__Material supplied__.
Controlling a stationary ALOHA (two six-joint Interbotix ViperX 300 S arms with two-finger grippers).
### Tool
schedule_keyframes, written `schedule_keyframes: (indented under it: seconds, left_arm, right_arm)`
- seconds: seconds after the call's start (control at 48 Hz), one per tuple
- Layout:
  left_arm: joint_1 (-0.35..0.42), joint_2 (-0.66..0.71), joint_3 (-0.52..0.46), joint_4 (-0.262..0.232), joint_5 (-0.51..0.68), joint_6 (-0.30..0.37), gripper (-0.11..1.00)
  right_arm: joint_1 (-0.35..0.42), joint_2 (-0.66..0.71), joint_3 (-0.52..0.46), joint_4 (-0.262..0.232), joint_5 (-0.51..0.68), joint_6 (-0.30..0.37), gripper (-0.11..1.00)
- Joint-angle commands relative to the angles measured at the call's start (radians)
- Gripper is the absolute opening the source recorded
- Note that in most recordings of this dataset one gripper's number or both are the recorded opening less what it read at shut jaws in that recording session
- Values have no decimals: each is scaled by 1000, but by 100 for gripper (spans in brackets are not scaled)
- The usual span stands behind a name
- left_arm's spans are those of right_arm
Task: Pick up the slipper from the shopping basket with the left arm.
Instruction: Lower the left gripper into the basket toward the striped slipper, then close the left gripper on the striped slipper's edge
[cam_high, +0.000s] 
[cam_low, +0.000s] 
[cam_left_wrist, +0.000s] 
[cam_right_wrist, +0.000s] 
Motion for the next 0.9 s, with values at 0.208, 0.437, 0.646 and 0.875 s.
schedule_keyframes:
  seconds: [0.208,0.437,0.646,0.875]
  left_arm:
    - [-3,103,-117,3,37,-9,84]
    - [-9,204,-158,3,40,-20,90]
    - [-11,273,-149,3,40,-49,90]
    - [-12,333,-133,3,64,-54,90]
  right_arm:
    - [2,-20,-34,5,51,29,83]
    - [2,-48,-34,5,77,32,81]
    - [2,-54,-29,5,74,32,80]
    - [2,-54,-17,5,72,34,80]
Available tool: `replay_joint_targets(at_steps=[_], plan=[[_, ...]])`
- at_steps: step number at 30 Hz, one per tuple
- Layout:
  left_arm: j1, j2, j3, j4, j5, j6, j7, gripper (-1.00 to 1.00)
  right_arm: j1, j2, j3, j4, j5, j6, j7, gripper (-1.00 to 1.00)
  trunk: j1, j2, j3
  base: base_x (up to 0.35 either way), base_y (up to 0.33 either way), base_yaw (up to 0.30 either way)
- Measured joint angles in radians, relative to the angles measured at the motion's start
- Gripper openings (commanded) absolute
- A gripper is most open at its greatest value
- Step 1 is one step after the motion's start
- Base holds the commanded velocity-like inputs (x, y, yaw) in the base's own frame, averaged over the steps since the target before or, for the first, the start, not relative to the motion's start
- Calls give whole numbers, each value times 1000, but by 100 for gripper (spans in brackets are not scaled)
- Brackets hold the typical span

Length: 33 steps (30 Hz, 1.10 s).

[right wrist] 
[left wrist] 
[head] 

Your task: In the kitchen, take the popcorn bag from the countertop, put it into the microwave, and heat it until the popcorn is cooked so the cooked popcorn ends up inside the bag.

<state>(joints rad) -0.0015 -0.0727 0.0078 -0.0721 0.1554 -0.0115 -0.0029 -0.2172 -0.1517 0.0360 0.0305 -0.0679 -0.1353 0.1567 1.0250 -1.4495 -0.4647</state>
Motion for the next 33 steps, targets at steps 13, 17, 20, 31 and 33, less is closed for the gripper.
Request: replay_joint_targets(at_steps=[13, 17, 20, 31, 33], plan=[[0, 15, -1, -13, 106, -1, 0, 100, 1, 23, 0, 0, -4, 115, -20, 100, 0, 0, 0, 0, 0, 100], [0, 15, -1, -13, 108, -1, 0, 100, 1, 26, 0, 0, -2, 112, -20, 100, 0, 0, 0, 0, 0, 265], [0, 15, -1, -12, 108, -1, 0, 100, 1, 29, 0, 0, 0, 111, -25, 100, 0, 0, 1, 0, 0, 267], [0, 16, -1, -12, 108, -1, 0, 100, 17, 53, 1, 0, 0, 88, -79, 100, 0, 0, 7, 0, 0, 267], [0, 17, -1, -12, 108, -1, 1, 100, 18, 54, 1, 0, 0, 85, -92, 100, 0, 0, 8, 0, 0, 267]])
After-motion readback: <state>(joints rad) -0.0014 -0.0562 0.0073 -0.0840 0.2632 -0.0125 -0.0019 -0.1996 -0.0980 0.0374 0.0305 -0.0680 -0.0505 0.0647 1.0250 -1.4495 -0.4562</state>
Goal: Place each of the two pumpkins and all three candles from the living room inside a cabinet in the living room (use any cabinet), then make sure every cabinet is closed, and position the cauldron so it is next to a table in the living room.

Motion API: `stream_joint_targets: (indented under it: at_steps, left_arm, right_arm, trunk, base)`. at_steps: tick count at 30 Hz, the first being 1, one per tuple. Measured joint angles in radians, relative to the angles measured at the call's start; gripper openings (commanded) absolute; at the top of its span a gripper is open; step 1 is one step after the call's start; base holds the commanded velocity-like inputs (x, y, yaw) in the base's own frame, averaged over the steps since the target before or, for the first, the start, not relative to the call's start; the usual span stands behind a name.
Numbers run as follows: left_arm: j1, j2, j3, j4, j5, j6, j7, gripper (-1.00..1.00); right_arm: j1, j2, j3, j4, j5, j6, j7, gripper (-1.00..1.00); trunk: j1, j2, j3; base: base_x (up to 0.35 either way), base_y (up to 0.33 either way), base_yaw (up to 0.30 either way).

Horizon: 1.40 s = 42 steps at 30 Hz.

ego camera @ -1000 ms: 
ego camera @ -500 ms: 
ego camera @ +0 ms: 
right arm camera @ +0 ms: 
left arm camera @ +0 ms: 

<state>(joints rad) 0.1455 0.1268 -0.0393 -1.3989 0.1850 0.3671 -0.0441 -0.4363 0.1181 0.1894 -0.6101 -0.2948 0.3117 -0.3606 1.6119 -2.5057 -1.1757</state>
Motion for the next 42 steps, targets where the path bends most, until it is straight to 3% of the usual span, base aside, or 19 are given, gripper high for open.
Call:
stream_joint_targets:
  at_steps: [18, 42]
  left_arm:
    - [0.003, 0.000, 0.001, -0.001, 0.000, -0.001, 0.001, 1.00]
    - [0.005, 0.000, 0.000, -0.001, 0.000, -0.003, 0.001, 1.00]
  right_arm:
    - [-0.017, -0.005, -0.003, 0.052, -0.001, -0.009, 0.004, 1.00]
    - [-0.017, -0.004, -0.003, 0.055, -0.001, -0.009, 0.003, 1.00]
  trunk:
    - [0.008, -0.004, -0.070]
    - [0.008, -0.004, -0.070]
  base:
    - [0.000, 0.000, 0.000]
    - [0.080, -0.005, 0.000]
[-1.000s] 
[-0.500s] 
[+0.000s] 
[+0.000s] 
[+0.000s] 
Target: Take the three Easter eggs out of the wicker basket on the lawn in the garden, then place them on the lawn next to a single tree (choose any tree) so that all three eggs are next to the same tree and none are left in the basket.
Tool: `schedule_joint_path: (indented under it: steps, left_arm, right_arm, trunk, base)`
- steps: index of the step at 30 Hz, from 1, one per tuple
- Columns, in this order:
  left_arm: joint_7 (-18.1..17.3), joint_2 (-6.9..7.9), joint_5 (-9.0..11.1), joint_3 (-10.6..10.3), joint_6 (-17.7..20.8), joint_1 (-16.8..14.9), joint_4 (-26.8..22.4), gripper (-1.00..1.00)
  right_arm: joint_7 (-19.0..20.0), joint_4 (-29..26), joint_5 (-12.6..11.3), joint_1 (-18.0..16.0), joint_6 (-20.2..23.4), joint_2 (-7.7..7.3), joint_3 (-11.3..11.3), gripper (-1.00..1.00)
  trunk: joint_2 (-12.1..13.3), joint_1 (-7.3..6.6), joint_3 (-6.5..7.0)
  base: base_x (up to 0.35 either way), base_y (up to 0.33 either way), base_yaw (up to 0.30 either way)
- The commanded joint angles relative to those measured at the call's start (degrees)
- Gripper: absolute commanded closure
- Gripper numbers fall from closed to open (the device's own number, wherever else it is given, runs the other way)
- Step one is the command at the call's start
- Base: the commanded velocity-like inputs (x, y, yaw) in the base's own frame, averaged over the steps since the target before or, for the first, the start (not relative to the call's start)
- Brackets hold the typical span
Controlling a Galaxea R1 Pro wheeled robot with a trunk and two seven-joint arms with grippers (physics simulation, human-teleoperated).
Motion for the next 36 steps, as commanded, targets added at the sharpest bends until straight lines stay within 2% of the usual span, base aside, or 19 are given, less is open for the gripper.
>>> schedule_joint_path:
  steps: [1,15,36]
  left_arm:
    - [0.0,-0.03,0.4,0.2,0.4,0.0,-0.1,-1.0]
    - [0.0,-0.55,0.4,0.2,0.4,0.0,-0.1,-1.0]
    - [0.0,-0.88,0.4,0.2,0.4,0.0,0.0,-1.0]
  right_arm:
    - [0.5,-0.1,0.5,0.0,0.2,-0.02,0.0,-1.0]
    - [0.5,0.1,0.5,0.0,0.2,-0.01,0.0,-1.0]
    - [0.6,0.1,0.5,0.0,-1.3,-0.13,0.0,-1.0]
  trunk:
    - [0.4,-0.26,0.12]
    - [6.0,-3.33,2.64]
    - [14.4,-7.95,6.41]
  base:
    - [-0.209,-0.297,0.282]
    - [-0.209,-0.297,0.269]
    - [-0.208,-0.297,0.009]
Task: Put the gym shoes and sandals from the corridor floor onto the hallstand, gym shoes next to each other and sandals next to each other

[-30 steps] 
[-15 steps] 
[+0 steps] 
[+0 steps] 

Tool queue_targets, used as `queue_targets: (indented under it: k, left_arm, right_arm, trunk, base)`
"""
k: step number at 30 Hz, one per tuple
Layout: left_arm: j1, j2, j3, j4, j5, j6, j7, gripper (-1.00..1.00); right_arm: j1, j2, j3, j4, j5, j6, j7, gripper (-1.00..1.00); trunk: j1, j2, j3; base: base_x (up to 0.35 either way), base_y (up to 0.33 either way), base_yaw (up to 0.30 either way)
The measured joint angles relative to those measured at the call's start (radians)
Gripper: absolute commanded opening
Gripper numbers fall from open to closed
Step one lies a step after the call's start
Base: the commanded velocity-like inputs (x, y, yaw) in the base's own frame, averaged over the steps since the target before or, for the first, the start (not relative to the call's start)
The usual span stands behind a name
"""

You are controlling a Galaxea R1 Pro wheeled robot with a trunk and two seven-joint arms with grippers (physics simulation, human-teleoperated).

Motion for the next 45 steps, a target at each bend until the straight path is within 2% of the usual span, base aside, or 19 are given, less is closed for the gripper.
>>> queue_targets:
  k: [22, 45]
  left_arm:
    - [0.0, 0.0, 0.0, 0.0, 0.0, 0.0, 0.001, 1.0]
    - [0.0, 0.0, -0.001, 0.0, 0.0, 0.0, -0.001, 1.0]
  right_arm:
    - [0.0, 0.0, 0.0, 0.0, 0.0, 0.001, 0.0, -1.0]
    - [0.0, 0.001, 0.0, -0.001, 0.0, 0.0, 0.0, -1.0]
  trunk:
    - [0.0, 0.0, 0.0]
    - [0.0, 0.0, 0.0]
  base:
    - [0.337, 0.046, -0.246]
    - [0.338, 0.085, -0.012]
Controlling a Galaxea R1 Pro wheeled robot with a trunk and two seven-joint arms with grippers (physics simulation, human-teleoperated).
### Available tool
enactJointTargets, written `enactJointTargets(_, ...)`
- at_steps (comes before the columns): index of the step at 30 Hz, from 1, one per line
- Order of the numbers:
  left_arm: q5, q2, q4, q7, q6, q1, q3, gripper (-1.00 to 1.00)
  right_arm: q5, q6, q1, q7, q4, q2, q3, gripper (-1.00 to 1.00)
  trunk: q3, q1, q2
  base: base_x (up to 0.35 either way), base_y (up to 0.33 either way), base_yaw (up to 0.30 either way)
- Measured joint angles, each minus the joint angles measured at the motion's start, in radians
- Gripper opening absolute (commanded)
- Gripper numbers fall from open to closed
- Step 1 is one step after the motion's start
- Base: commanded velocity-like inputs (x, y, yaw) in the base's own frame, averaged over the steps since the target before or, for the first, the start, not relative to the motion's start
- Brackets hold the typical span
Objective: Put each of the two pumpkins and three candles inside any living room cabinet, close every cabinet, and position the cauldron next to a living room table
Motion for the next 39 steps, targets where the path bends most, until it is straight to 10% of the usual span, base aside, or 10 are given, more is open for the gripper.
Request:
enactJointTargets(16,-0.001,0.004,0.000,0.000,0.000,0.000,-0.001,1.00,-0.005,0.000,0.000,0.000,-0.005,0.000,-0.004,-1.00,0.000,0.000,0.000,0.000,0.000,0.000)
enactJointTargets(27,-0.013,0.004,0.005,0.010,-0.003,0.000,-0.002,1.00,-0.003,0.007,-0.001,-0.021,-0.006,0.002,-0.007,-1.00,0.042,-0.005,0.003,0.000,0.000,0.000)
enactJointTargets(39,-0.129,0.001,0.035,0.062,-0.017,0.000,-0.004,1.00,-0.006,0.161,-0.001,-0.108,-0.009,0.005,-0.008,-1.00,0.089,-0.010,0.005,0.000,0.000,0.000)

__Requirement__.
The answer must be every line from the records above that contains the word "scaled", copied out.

__Task answer__.
- Values have no decimals: each is scaled by 1000, but by 100 for gripper (spans in brackets are not scaled)
- Calls give whole numbers, each value times 1000, but by 100 for gripper (spans in brackets are not scaled)

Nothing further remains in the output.